Sa tombe, près de Suzhou, sa ville natale, est devenue un point de rassemblement pour les militants et intellectuels qui aspirent à plus de démocratie en Chine. A chaque anniversaire de sa mort, en avril, ceux qui viennent se recueillir sont repoussés par les forces de l’ordre. Le pouvoir chinois a retenu la leçon, écrit Anne Kerlan : Liu Xiaobo, lui, a été incinéré et ses cendres ont été dispersées au-dessus de l’océan. François Bougon

FAYARD

« Lin Zhao, “combattante de la liberté” », d’Anne Kerlan, Fayard, 388 p., 24 €.

ESSAI. « La Fabrique de la radicalité », de Laurent Bonelli et Fabien Carrié

La Fabrique de la radicalité s’appuie sur une enquête fouillée dans les dossiers de plus de 130 mineurs ayant été suivis par la justice et les services sociaux pour des faits de « radicalisation ». Les deux sociologues ont en outre mené de très nombreux entretiens avec les éducateurs, les policiers ou les juges qui ont côtoyé ces jeunes. Forts de cette enquête, les auteurs distinguent quatre grandes trajectoires de radicalisation, « radicalité apaisante », « radicalité rebelle », « radicalité agonistique » et « radicalité utopique ».
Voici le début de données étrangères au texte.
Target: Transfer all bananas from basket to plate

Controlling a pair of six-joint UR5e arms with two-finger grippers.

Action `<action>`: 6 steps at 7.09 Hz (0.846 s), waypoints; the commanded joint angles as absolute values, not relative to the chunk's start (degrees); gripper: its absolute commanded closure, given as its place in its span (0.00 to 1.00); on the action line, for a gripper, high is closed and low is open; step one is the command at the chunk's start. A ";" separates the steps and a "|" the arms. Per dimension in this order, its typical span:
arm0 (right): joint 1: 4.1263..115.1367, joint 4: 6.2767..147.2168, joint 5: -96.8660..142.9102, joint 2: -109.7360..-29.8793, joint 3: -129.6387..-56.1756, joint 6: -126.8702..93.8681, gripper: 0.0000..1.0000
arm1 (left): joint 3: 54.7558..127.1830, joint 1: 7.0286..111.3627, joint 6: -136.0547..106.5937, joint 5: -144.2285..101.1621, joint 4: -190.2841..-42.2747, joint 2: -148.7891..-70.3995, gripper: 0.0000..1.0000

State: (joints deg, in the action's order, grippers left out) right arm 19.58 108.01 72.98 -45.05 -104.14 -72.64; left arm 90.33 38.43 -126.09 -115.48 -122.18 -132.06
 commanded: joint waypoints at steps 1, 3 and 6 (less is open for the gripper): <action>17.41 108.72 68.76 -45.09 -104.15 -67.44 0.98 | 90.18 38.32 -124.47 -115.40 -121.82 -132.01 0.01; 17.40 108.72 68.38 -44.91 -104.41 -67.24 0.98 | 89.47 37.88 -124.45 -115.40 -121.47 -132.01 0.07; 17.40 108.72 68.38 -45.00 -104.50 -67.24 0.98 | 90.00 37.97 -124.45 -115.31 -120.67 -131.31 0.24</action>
Cette dernière, la plus détaillée dans le livre, caractérise les adolescents socialisés dans des familles ayant nourri de grands projets de mobilité sociale pour eux. Ces jeunes transfuges de classes vivent souvent avec une grande amertume le fait de ne pas réussir à accéder à la norme scolaire et sociale dominante. Dès lors, la tentation est grande pour une partie infime d’entre eux de réinvestir leurs dispositions scolaires frustrées dans la religion et l’appartenance à une nouvelle communauté.

Ces adolescents repérés par la justice ne deviennent pas tous des meurtriers. Mais leur destin paradoxal nous tend un miroir dérangeant qu’il serait sage de regarder en face plutôt que de le cacher, parce qu’il nous informe mieux que bien d’autres sur la fragmentation de la société et les déceptions violentes qu’elle produit. Gilles Bastin

SEUIL

« La Fabrique de la radicalité. Une sociologie des jeunes djihadistes français », de Laurent Bonelli et Fabien Carrié, Seuil, 312 p., 20 €.